Using telecom intelligence within fraud and credit risk workflows requires careful handling of consent and explainability. Telecom data is subject to GDPR, and operators need explicit consent for defined use cases, which banks must reflect in how the data is permissioned and applied.

There is also an explainability requirement. If a payment is paused or blocked based on telecom input, firms need to be able to explain the decision to a genuine customer without disclosing detailed fraud logic that could be exploited. Clear data lineage and documented use cases help ensure telecom inputs can be defended as part of a wider control framework.

Jaywing analysis

How telecom-enabled fraud is likely to evolve

Over the next 12–24 months, telecom-enabled fraud is expected to continue moving away from basic number spoofing and towards more convincing forms of impersonation.
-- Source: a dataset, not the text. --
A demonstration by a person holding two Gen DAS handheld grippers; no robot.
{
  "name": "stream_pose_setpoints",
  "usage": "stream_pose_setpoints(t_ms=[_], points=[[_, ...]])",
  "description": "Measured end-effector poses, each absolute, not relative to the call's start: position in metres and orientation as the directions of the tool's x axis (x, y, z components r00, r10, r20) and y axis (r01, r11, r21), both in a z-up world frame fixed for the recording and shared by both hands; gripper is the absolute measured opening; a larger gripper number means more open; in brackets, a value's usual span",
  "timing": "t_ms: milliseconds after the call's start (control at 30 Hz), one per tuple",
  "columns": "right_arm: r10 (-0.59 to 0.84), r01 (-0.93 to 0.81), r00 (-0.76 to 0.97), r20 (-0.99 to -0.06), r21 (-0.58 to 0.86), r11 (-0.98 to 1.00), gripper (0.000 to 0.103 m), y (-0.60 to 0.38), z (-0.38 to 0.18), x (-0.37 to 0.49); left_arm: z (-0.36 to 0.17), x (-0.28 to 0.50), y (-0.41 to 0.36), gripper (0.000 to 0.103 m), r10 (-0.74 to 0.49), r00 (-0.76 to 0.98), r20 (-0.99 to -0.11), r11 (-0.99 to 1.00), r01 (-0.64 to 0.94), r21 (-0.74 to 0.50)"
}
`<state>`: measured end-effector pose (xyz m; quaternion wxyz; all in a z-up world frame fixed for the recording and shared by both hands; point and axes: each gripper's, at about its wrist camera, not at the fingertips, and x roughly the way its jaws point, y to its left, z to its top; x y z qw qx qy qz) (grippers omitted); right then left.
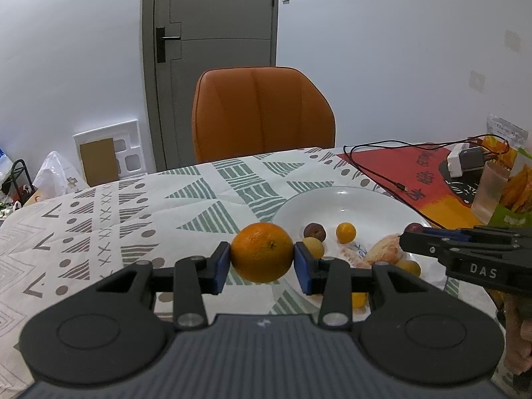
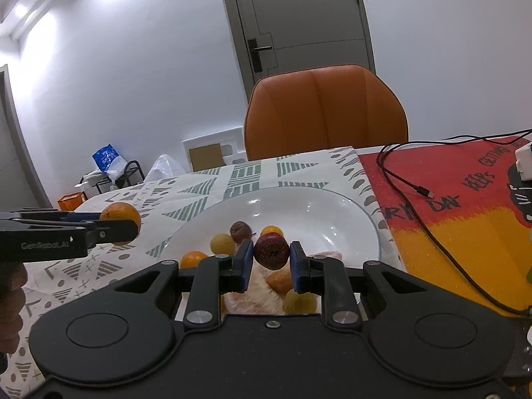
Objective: Organize fruits
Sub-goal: 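Carry the dark red fruit and the orange over the plate with both tools, then open the right tool over the plate while the left tool lowers and releases the orange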
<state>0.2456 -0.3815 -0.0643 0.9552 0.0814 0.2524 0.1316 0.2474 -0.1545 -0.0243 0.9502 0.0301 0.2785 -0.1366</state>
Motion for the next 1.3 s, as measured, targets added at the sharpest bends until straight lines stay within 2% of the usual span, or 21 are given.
stream_pose_setpoints(t_ms=[267,333,400,1300], points=[[0.278,-0.186,0.84,-0.466,0.233,0.954,0.022,-0.385,-0.068,0.261,-0.029,0.26,-0.166,0.04,-0.253,0.797,-0.548,0.957,0.289,-0.021],[0.274,-0.184,0.846,-0.457,0.232,0.955,0.029,-0.384,-0.068,0.264,-0.031,0.262,-0.168,0.04,-0.256,0.796,-0.549,0.956,0.292,-0.022],[0.25,-0.168,0.851,-0.462,0.212,0.963,0.049,-0.382,-0.07,0.265,-0.032,0.264,-0.17,0.04,-0.258,0.793,-0.552,0.955,0.296,-0.022],[0.237,-0.121,0.859,-0.454,0.271,0.955,0.049,-0.404,-0.074,0.224,-0.033,0.266,-0.217,0.04,-0.324,0.762,-0.561,0.919,0.394,0.004]])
Essentially, the techniques themselves are not new, but how they are delivered is changing.

Key developments expected include:

  • Faking the person rather than the number, with fraudsters focusing on sounding or appearing legitimate
  • Greater use of AI voice bots to impersonate trusted organisations or individuals
  • More approaches via WhatsApp and other secured messaging channels, which can feel more credible to customers
  • Increased use of eSIM porting, which can happen more quickly than physical SIM swaps

These developments will likely reduce the time available to identify unusual behaviour and reinforce the need for telecom data to be available during the customer interaction, not just after a transaction has completed.

What this means for Chief Risk Officers

Building telecom intelligence directly into fraud and credit risk models has practical benefits that go beyond a single control or fraud type.
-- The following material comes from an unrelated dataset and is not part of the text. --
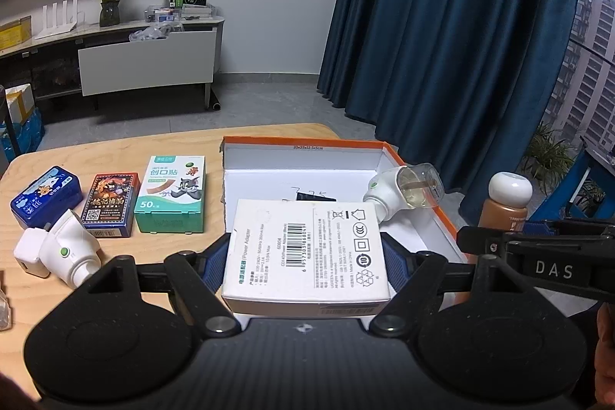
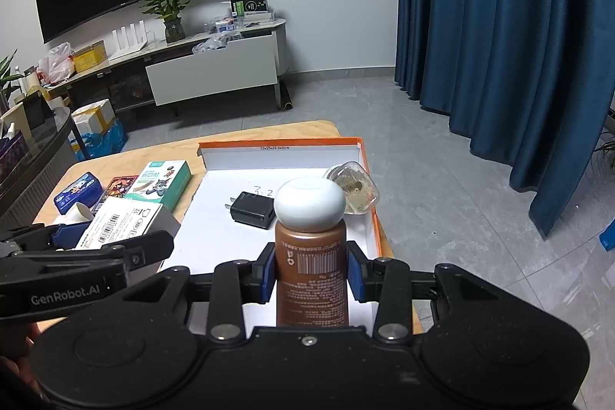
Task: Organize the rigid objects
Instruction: 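Carry the white charger box and copper bottle with both grippers over the box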
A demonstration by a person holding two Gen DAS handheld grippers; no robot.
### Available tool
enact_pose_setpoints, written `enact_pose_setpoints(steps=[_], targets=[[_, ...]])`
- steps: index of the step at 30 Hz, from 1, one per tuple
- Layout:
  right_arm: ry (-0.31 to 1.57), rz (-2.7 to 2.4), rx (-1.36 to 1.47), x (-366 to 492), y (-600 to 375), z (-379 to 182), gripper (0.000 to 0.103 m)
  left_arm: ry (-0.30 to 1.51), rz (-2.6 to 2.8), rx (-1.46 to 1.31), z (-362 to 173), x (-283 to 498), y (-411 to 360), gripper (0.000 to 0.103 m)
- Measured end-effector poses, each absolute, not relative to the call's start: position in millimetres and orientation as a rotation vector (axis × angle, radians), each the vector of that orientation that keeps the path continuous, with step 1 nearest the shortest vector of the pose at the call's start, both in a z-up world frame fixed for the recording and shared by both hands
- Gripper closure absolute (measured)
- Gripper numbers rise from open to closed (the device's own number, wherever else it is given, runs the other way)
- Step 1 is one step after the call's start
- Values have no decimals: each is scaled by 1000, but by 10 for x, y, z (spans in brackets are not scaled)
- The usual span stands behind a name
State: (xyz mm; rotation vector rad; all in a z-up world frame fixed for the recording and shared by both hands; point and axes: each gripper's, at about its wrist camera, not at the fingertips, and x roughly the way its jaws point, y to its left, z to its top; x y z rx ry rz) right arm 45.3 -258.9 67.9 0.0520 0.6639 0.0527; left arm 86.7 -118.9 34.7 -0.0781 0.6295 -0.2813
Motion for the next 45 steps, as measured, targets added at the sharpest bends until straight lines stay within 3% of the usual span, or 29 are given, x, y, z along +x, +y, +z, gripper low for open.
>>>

For CROs, this approach supports:

  • Reduced scam losses, particularly for APP scams and account takeover
  • Fewer false positives, as decisions are informed by additional context, instead of blunt rules
  • Better customer experience, with less unnecessary friction for genuine customers
  • Improved reputational protection, by preventing harm rather than responding after the event
  • More informed risk decisions on thin-file customers, supported by wider behavioural context

And as telecom-enabled fraud continues to shape customer behaviour before transactions reach the bank, firms may want to review whether their fraud and credit risk frameworks reflect this reality. Assessing how telecom-layer intelligence can be used alongside existing controls is a practical next step.